Task directions — Keep the images out while you set down the data exactly.

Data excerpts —
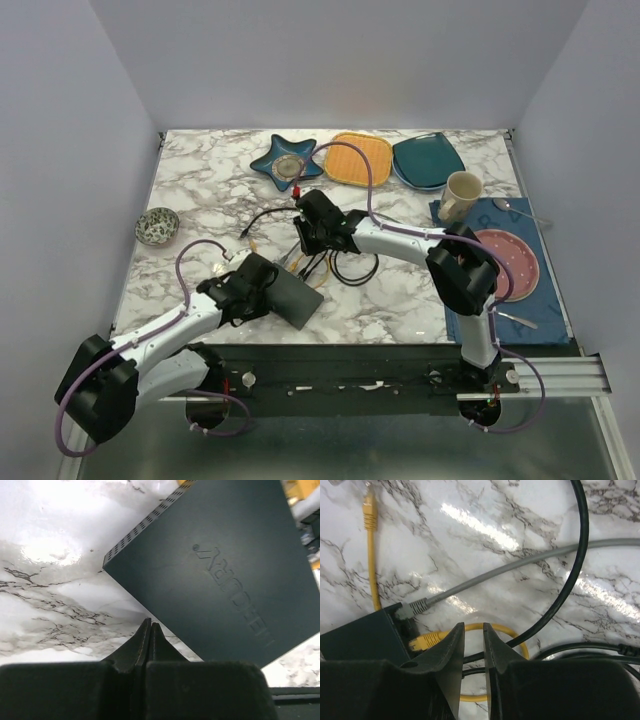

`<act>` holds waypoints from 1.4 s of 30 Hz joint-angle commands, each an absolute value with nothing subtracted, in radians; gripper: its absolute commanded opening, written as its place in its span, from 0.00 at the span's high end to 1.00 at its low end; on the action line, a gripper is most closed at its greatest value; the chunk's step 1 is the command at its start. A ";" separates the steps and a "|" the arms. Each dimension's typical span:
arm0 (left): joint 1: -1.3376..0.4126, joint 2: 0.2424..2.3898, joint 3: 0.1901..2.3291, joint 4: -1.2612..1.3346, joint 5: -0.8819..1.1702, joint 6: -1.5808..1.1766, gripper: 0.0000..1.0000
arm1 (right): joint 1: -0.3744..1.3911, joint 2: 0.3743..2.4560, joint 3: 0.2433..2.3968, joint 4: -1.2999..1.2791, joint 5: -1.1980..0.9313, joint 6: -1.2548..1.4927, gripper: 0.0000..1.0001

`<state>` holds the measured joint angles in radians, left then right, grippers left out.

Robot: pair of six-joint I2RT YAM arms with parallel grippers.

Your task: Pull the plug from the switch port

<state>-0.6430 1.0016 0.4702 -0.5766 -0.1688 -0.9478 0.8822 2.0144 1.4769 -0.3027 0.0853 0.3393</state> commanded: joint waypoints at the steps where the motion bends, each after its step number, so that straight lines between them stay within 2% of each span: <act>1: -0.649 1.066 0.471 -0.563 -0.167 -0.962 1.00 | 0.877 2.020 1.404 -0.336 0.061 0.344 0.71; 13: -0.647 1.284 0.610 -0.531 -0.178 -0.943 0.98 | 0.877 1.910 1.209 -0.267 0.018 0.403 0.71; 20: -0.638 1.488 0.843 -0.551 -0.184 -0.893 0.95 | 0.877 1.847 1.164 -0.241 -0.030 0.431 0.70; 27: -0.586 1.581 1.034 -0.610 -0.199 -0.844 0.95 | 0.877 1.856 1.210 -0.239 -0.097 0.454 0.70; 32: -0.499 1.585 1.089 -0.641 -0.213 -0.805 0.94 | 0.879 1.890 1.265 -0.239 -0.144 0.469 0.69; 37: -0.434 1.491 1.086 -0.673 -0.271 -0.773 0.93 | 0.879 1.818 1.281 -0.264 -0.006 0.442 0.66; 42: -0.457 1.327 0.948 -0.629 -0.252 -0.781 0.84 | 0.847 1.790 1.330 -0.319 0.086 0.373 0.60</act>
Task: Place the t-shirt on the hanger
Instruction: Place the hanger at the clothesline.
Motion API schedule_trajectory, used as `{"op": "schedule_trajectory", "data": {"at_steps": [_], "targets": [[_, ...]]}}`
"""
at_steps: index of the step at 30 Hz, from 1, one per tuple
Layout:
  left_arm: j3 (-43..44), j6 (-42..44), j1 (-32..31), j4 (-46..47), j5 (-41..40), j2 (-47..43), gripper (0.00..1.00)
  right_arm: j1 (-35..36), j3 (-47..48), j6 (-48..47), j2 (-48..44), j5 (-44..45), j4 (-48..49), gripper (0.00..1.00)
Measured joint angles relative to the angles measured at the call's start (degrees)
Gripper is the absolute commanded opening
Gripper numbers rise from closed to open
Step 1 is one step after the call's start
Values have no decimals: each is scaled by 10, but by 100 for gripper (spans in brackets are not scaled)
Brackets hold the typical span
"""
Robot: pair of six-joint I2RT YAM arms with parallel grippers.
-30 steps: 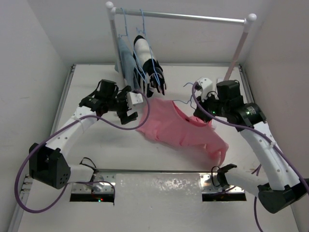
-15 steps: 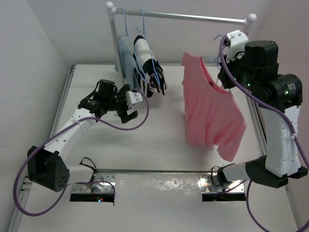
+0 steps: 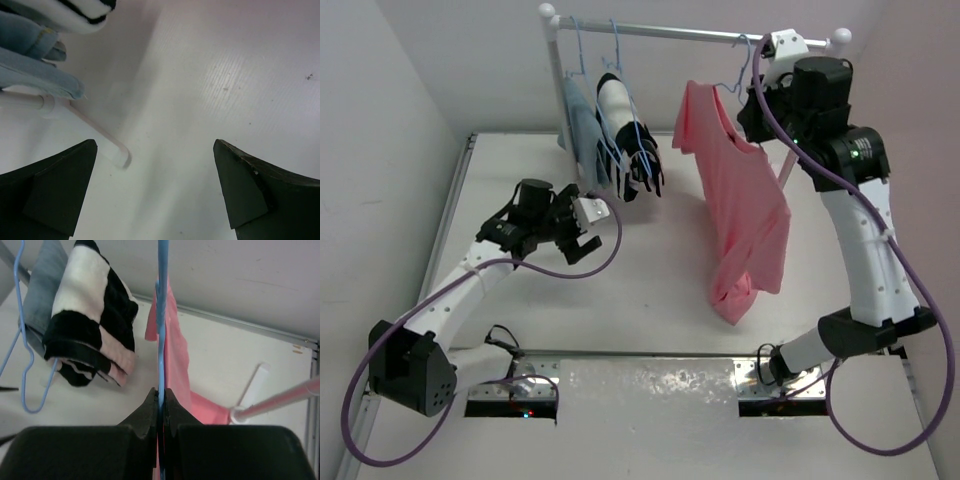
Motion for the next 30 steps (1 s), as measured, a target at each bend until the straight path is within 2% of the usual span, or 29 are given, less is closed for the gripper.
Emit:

Output for this task —
`<act>` holds waypoints from 1.4 s of 30 Hz joint-angle commands, each an absolute value with nothing subtracted, in radians; gripper: its absolute commanded opening, written as its place in its span, from 0.00 at the span's high end to 1.00 at its low end; on the action line, a gripper is most closed at its greatest value; the chunk's step 1 is the command at its start. A ";" separates the steps and a "|" the arms. Each dimension's typical span:
arm0 (left): joint 1: -1.3376..0.4126, joint 2: 0.2424..2.3898, joint 3: 0.1901..2.3291, joint 4: -1.2612..1.3346, joint 5: -0.8819..1.1702, joint 6: -1.5808..1.1766, gripper: 0.0000..1.0000
arm1 (right): joint 1: -0.3744..1.3911, joint 2: 0.3743..2.4560, joint 3: 0.2433..2.3968, joint 4: -1.2999..1.2791, joint 5: -1.1980..0.9313, joint 6: -1.2548..1.4927, gripper: 0.0000..1.0001

`<state>` holds the measured joint angles in radians, left then right, grippers left out.

Robot: pair of six-joint I2RT YAM arms with parallel grippers.

Your task: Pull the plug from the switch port

<state>-0.6430 1.0016 0.4702 -0.5766 -0.1688 -0.9478 0.8822 2.0144 1.4769 -0.3027 0.0853 0.3393</state> commanded: joint waypoints at the steps where the motion bends, each after its step number, so that straight lines between them stay within 2% of each span: <act>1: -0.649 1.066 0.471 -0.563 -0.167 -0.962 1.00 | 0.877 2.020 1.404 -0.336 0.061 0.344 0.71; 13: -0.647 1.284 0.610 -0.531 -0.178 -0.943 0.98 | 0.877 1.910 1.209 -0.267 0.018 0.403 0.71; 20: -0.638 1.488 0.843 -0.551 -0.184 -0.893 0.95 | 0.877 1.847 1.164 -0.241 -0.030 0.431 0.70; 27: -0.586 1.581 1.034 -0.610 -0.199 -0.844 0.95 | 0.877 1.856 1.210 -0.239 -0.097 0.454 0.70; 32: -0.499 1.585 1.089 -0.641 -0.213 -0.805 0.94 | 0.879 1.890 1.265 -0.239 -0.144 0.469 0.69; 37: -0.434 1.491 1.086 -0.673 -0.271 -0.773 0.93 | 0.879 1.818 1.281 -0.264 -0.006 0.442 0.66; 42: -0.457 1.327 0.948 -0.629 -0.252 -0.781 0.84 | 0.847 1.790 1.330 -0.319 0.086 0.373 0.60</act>
Task: Place the t-shirt on the hanger
Instruction: Place the hanger at the clothesline.
Motion API schedule_trajectory, used as `{"op": "schedule_trajectory", "data": {"at_steps": [_], "targets": [[_, ...]]}}`
"""
at_steps: index of the step at 30 Hz, from 1, one per tuple
Layout:
  left_arm: j3 (-43..44), j6 (-42..44), j1 (-32..31), j4 (-46..47), j5 (-41..40), j2 (-47..43), gripper (0.00..1.00)
  right_arm: j1 (-35..36), j3 (-47..48), j6 (-48..47), j2 (-48..44), j5 (-44..45), j4 (-48..49), gripper (0.00..1.00)
Measured joint angles relative to the angles measured at the call's start (degrees)
Gripper is the absolute commanded opening
Gripper numbers rise from closed to open
Step 1 is one step after the call's start
Values have no decimals: each is scaled by 10, but by 100 for gripper (spans in brackets are not scaled)
Brackets hold the typical span
"""
Robot: pair of six-joint I2RT YAM arms with parallel grippers.
-30 steps: 
-15 steps: 
+0 steps: 
Motion for the next 30 steps (1 s), as measured, a target at each bend until the straight path is within 2% of the usual span, or 29 are given, less is closed for the gripper.
Emit:

There is no more to this answer.